Женщина, которая пыталась срубить Слотропа в реку тесаком для мяса, теперь сидит на кнехте, держа поллитра жидкости, которая уже всосалась и начинает затемнять орхидею приправы. Она повествует для всех историю про Маргрету. Волосы её уложены или стилизованы так, чтобы напоминать определённый срез мяса. Заказ Слотропа, номинально Ирландское виски с водой, подан и он придвигается выслушать.– её Нептун с изъяном. А чей без? спросит кое-кто. Ах. Но, для обитателей этой планеты, Грета, в основном, жила на Нептуне—недуг её был более прямолинеен, чист и ясен, чем известные тут среди нас.

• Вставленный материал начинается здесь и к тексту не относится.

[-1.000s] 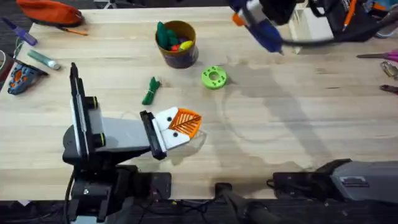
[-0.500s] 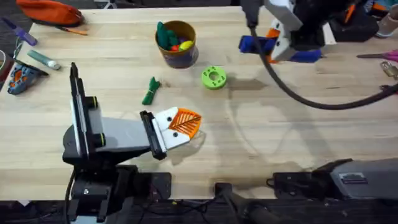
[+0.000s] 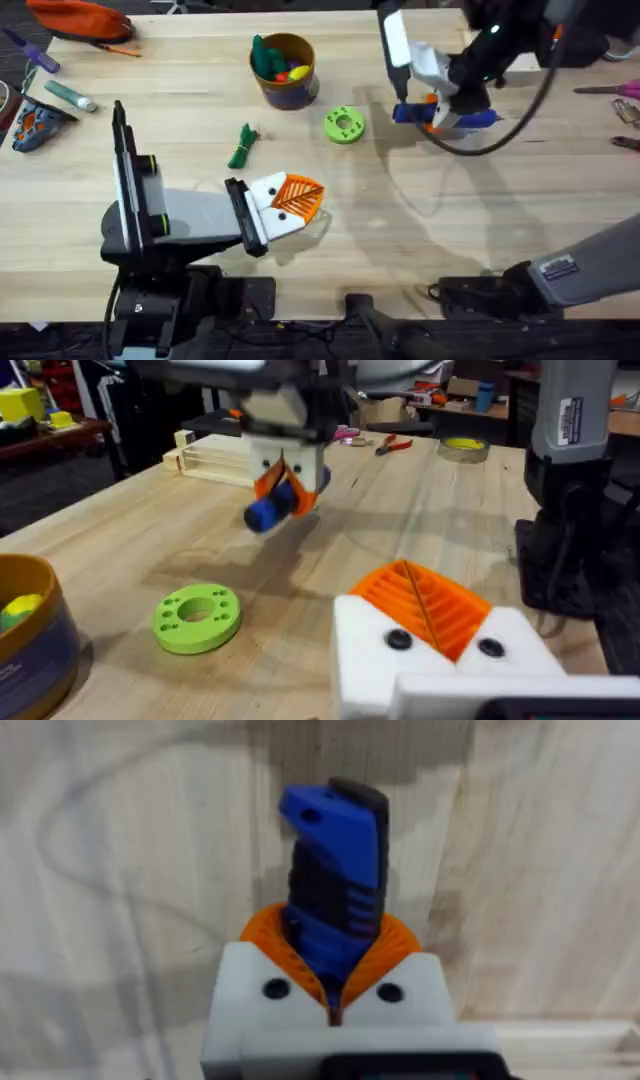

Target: Pick up the gripper from the table and insert it into the empty holder that is missing its gripper. Then pick up a screw, insert it into the mounting hole, and use the screwdriver to tighten it. Finally, clean up the table by picking up the vegetable and placing it into the bucket.

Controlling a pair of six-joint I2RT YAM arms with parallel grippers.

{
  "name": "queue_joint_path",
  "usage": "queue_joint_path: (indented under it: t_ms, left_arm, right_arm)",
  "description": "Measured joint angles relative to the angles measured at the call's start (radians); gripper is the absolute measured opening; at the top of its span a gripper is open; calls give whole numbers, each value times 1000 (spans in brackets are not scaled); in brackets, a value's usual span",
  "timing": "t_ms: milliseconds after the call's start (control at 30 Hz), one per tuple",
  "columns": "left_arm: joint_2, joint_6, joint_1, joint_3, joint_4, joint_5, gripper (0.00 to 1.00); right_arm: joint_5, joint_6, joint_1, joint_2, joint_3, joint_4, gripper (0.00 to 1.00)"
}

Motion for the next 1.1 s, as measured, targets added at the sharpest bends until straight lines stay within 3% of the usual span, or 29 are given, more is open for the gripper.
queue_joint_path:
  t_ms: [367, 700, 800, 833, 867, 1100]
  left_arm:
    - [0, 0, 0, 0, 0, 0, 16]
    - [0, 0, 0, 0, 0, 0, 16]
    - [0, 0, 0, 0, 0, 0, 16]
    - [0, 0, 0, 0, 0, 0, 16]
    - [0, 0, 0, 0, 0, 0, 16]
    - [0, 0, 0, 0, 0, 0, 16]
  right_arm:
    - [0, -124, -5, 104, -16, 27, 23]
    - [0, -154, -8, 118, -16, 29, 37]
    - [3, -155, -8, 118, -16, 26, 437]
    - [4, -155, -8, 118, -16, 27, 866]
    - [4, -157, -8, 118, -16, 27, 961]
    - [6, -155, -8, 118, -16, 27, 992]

Она нашла Онейрин в тот день, когда её аванпост в Англии, привычный поставщик Хлородайна, подкачал. Недалеко от Темзы, когда герань света плыла по небу чересчур медленно, до невозможности выразить—медноватый свет, свет лёгкого загара кожи и мягкого персика, стилизованные цветы рисовались и прорисовывались средь облаков, увянуть тут, возродиться там—как это случилось со светом дня, он пал. Падение часов, не столь экстравагантно как у Люцифера, но часть не менее продуманной схемы. Грете суждено было найти Онейрин. Любой сюжет отмечен своим знак. Какие-то от Бога, какие-то маскируются под Бога. Весьма изощрённый способ подделки. Но в ней всё равно присутствует та же подлость и смертность как у фальшивого чека. Просто тут посложнее. Члены имеют имена, как Архангелы. Более или менее обычные, данные людьми имена, чья приватность может быть взломана и выведаны имена. Но в подобных именах нет магии. Вот в чём ключевое отличие, в чём разница. Произнесённые вслух, даже с самым чистым магическим намерением, они не срабатывают.

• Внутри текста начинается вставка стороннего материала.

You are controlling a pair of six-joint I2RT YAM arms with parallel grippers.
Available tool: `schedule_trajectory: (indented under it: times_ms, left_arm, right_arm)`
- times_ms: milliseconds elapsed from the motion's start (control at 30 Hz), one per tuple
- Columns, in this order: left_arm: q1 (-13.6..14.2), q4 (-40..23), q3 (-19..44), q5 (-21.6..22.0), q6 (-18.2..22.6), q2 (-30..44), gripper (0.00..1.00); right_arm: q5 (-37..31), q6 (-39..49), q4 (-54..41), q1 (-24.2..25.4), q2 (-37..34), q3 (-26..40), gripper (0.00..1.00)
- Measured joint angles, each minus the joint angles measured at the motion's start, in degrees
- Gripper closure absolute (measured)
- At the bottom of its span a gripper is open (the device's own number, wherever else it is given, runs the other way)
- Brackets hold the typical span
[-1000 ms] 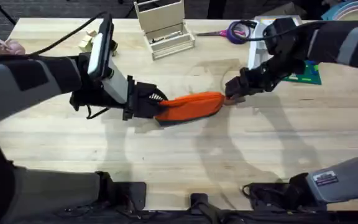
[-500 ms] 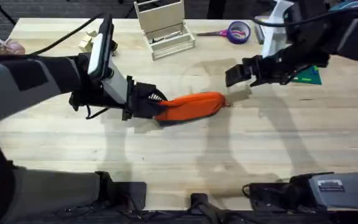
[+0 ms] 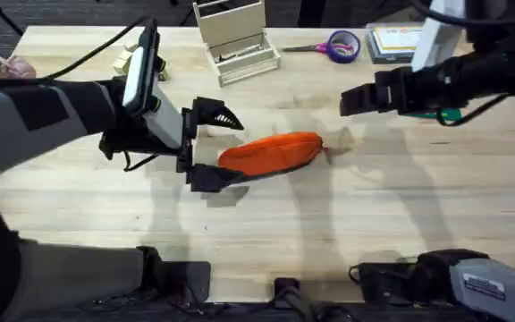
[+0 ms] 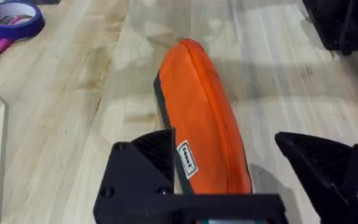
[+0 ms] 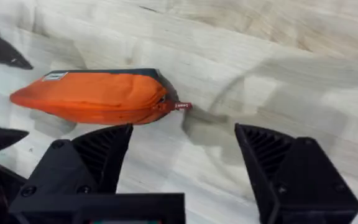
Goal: Unzip the bag, pick up the pens from the table one at a time and place them inside, then zip the bag closed.
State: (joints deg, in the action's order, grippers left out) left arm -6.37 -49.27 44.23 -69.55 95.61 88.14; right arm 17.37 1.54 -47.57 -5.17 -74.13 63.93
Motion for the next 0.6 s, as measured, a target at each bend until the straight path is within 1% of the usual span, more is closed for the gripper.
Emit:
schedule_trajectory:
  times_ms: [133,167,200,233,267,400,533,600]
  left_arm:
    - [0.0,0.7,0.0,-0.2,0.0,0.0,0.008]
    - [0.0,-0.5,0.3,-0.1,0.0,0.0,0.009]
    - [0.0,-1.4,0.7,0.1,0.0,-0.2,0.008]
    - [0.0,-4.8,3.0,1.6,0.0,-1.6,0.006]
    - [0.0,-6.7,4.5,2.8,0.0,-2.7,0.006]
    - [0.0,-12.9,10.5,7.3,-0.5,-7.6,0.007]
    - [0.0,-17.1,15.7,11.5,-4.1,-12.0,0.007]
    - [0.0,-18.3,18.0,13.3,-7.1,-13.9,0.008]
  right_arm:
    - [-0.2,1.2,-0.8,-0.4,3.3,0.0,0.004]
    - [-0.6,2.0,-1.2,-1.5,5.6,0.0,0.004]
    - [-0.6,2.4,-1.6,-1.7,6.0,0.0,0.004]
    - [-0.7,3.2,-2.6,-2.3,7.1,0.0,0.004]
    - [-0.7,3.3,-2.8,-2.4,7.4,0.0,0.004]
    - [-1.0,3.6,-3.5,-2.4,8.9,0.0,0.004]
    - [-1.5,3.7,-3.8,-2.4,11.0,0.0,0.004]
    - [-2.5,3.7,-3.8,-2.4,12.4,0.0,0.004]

Онейрин Джамф Imipolex A4. . . .
– Эта тупая сука,– замечает голос у локтя Слотропа,– с каждым разом рассказывает всё хуже.

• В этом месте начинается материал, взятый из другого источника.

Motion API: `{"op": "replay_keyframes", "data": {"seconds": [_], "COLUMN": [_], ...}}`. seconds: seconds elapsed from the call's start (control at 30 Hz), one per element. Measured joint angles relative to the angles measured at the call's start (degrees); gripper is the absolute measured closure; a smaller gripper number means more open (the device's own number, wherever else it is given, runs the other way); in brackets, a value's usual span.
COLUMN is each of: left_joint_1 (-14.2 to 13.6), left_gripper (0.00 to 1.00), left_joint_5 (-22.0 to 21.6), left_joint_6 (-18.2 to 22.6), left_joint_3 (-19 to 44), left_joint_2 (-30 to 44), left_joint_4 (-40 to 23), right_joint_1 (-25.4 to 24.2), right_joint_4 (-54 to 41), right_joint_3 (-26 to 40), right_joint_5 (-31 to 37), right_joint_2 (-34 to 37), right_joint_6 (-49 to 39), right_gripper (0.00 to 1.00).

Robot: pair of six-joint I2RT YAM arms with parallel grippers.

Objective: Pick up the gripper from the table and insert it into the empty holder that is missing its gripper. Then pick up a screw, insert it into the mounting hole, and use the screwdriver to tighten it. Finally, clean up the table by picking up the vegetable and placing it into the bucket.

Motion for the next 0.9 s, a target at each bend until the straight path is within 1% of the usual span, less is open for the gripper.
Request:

– Прошу прощения?– Слотроп оборачивается лицом к лицу Миклоша Танаца, борода веником, брови всклочены, как растопыренные концы крыльев ястреба, пьёт абсент из сувенирного бокала, на котором, в жутковатом для карнавального освещения цвете, костлявая хихикающая Смерть вот-вот хапнет пару любовников из постели.
Он запросто переводится на тему Ракеты. «Эта А4»,– грит он,– «мне видится младенцем Иисусом, с бесконечными комитетами Иродов, что тужатся убить его в младенчестве—Пруссаки, некоторые из них, в глубине глубин своих сердец, всё ещё смотрят на артиллерию как на опасное нововведение. Если б ты только видел… с первой же минуты, ясно было, они становились всё покорнее перед её… в ней и впрямь присутствовала харизма Макса Вебера… какая-то весёлая—и глубоко иррациональная—сила, которую бюрократия Государства никогда не сможет обратить в рутину, которую не может одолеть… они сопротивлялись, как могли, но вместе с тем, позволили случиться. Невозможно вообразить кого-то, кто избрал бы подобную роль. Но с каждым годом, непонятно как, число их растёт.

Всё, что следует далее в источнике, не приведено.